E são muitas experiências, espalhadas por todos os lugares. Aqui em Belo Horizonte, temos também a experiência das bordadeiras da Vila Mariquinhas, que fica na região norte da cidade. Desde os anos 1990, elas bordam para registrar suas histórias de vida e os acontecimentos do cotidiano. E elas, que em 1995 ocuparam a região que hoje é a vila, também criaram um bordado, que ficou muito famoso, no qual contam a sua luta por moradia.
Aqui em BH, temos também o grupo Meninas de Sinhá, do Alto Vera Cruz, que nasceu em 1996 como uma prática de senhoras da comunidade, que se começaram a se reunir para cantar e reviver as cirandas e cantigas de roda, e também para criar bordados – peças de arte e artesanato que, naquela comunidade, têm desde a finalidade de gerar renda para as mulheres até a de ser uma prática de registro de tradições locais.

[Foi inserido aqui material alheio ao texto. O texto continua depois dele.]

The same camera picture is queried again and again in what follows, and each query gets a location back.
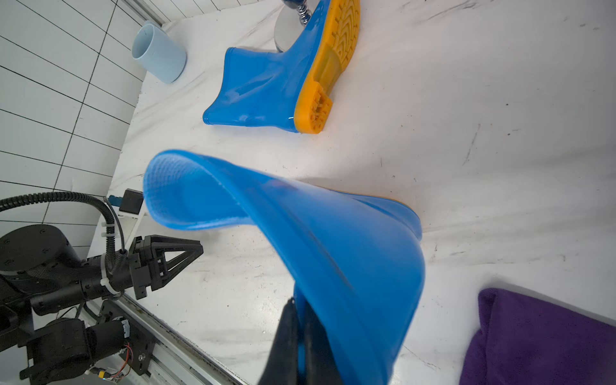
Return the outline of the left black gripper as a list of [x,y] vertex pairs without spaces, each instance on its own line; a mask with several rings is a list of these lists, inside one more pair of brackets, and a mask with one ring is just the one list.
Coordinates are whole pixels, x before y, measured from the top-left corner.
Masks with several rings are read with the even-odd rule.
[[146,289],[160,290],[203,254],[199,241],[151,235],[137,237],[128,252],[117,253],[114,262],[105,254],[88,258],[78,269],[79,299],[120,296],[133,288],[137,299]]

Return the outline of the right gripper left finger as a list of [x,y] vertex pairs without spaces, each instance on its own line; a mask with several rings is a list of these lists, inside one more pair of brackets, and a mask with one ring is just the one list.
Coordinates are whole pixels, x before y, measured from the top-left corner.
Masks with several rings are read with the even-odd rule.
[[298,326],[295,300],[290,298],[282,310],[272,348],[258,382],[259,385],[298,384]]

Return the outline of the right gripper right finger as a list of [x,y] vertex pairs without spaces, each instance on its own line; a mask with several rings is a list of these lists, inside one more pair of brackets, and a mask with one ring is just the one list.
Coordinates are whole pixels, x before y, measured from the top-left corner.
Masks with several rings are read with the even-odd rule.
[[327,332],[311,307],[306,308],[304,327],[305,384],[343,384]]

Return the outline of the blue rubber boot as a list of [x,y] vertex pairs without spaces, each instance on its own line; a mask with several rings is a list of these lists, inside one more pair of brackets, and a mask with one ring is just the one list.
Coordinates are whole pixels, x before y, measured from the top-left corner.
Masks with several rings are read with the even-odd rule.
[[258,226],[322,322],[343,382],[388,383],[425,281],[407,205],[181,150],[150,161],[144,199],[170,229]]
[[333,106],[330,93],[355,52],[360,23],[359,0],[321,1],[288,51],[229,48],[221,91],[203,114],[205,124],[321,133]]

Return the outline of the purple cloth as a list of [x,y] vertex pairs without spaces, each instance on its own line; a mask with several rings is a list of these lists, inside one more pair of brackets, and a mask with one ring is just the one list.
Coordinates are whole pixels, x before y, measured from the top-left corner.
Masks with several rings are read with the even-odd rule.
[[613,384],[615,328],[509,290],[478,295],[462,384]]

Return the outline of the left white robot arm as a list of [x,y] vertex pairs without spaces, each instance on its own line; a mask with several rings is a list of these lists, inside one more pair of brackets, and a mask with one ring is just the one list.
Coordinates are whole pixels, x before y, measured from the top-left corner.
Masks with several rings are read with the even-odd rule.
[[1,240],[1,348],[22,347],[22,380],[70,380],[102,359],[122,366],[101,372],[111,383],[149,369],[153,335],[115,304],[126,290],[136,298],[160,290],[202,255],[200,242],[137,237],[127,245],[107,200],[81,192],[42,192],[5,198],[2,211],[51,202],[89,205],[104,218],[104,253],[80,258],[64,233],[50,225],[25,226]]

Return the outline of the light blue cup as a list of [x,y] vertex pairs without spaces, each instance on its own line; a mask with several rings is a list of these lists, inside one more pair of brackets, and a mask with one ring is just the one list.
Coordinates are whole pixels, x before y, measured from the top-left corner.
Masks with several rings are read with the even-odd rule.
[[166,84],[181,76],[188,60],[186,50],[150,22],[137,33],[131,53],[141,67]]

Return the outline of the chrome hook stand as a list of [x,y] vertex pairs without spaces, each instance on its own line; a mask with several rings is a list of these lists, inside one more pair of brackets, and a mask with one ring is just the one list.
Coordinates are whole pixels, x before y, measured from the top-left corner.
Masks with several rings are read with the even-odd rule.
[[279,52],[288,51],[303,32],[319,0],[283,1],[274,27],[274,43]]

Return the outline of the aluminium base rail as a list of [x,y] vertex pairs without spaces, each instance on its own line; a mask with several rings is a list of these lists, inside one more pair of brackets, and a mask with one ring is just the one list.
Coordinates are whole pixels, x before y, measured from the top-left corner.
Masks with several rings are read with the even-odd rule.
[[244,380],[189,343],[173,328],[125,297],[117,306],[154,336],[149,369],[143,375],[131,371],[120,384],[243,384]]

Assim como essas outras experiências tão bonitas, nós do Ponto de Luta acreditamos que o bordado pode ser uma linguagem para falar da nossa memória, da vida das comunidades, da defesa dos direitos. É isso o que fazemos quando bordamos junto com as pessoas de cada luta. E buscamos fazer isso com cuidado, observando e respeitando a realidade de cada grupo e de cada um ou cada uma que participa.
O trabalho que realizamos não pode nunca ser imposto. Ele tem que ser desejado pelo grupo. Além disso, quando começamos uma ação com um grupo, nosso primeiro movimento é de escutar, deixar que que os e as integrantes dele falem das suas vivências, das suas ações, e do que esperam expressar por meio do bordado. Porque só assim é possível que um bordado seja uma produção impregnada pelos sentimentos que afloram nas pessoas ao bordar.
Se o processo acontece com zelo e participação, quando a gente borda lutas que carregam emoções muito fortes – como é o caso da luta das mães cujos filhos foram assassinados –, surge algo muito forte. E às vezes esse sentimento intenso toca as pessoas, e a dor de cada uma acaba sendo percebida como uma dor geral, que afeta de alguma forma todo mundo que participa daquele momento. E a perda de pessoas amadas, ali narrada cheia de dor, pode ser, por vezes, uma perda que todo mundo que está ali vai, de alguma forma, sentir.